• [Task details]: Using the listing below, give the number of lines where "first" appears, and nothing else.

______________________________

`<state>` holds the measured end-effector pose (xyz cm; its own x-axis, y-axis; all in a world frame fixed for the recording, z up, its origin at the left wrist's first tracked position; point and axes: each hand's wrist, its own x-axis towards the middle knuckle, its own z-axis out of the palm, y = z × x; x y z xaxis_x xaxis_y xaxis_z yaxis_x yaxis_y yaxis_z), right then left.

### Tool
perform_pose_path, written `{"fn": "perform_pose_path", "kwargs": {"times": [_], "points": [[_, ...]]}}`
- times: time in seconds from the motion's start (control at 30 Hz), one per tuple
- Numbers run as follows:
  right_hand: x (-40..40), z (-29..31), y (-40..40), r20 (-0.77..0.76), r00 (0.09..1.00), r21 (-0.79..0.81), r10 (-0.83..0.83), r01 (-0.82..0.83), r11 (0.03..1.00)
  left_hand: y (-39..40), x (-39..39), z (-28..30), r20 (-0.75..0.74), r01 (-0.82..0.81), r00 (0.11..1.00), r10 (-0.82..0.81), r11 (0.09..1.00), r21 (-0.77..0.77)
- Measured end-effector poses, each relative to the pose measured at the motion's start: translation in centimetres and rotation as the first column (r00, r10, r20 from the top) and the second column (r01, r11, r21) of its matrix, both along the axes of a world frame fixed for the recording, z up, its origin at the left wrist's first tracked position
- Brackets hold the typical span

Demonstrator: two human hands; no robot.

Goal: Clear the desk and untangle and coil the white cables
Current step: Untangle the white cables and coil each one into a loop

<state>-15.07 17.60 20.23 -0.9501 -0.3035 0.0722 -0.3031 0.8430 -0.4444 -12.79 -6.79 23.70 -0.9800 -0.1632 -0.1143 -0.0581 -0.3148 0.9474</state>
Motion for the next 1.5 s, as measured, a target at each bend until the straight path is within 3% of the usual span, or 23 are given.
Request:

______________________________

• [Task solution]: 2